[[ Dataset content, beginning ]]

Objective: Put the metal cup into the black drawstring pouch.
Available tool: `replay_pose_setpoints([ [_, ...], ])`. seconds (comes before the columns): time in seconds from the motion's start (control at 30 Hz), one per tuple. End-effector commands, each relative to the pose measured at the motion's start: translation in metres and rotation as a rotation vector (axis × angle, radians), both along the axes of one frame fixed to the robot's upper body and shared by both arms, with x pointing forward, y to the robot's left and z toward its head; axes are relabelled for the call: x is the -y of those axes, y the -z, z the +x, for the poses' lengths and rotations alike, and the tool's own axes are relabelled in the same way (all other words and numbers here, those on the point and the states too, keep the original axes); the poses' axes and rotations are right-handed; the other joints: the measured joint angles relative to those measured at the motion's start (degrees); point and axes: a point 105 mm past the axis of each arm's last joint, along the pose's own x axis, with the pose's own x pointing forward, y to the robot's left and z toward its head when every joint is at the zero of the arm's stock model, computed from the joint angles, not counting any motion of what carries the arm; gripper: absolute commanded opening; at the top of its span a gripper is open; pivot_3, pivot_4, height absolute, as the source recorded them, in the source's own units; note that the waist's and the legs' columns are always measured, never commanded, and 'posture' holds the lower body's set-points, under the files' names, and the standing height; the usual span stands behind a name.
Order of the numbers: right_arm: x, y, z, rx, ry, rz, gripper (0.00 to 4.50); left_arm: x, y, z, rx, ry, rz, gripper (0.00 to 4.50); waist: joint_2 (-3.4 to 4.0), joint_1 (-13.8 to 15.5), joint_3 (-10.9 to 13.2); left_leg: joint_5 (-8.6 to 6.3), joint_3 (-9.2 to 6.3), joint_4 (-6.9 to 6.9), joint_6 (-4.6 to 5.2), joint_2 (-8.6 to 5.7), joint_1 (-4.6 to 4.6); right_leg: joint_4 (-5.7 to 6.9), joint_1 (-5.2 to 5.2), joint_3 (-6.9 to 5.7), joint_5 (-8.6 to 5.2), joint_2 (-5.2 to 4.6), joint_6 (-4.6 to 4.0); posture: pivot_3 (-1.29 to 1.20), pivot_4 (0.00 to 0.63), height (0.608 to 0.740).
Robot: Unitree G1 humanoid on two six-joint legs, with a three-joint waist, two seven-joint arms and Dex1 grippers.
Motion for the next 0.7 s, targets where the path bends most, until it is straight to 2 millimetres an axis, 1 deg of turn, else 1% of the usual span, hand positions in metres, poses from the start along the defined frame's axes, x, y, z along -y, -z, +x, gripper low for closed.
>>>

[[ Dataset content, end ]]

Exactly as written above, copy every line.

_Your response_
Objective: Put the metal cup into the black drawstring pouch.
Available tool: `replay_pose_setpoints([ [_, ...], ])`. seconds (comes before the columns): time in seconds from the motion's start (control at 30 Hz), one per tuple. End-effector commands, each relative to the pose measured at the motion's start: translation in metres and rotation as a rotation vector (axis × angle, radians), both along the axes of one frame fixed to the robot's upper body and shared by both arms, with x pointing forward, y to the robot's left and z toward its head; axes are relabelled for the call: x is the -y of those axes, y the -z, z the +x, for the poses' lengths and rotations alike, and the tool's own axes are relabelled in the same way (all other words and numbers here, those on the point and the states too, keep the original axes); the poses' axes and rotations are right-handed; the other joints: the measured joint angles relative to those measured at the motion's start (degrees); point and axes: a point 105 mm past the axis of each arm's last joint, along the pose's own x axis, with the pose's own x pointing forward, y to the robot's left and z toward its head when every joint is at the zero of the arm's stock model, computed from the joint angles, not counting any motion of what carries the arm; gripper: absolute commanded opening; at the top of its span a gripper is open; pivot_3, pivot_4, height absolute, as the source recorded them, in the source's own units; note that the waist's and the legs' columns are always measured, never commanded, and 'posture' holds the lower body's set-points, under the files' names, and the standing height; the usual span stands behind a name.
Order of the numbers: right_arm: x, y, z, rx, ry, rz, gripper (0.00 to 4.50); left_arm: x, y, z, rx, ry, rz, gripper (0.00 to 4.50); waist: joint_2 (-3.4 to 4.0), joint_1 (-13.8 to 15.5), joint_3 (-10.9 to 13.2); left_leg: joint_5 (-8.6 to 6.3), joint_3 (-9.2 to 6.3), joint_4 (-6.9 to 6.9), joint_6 (-4.6 to 5.2), joint_2 (-8.6 to 5.7), joint_1 (-4.6 to 4.6); right_leg: joint_4 (-5.7 to 6.9), joint_1 (-5.2 to 5.2), joint_3 (-6.9 to 5.7), joint_5 (-8.6 to 5.2), joint_2 (-5.2 to 4.6), joint_6 (-4.6 to 4.0); posture: pivot_3 (-1.29 to 1.20), pivot_4 (0.00 to 0.63), height (0.608 to 0.740).
Robot: Unitree G1 humanoid on two six-joint legs, with a three-joint waist, two seven-joint arms and Dex1 grippers.
Motion for the next 0.7 s, targets where the path bends most, until it is straight to 2 millimetres an axis, 1 deg of turn, else 1% of the usual span, hand positions in metres, poses from the start along the defined frame's axes, x, y, z along -y, -z, +x, gripper low for closed.
>>>

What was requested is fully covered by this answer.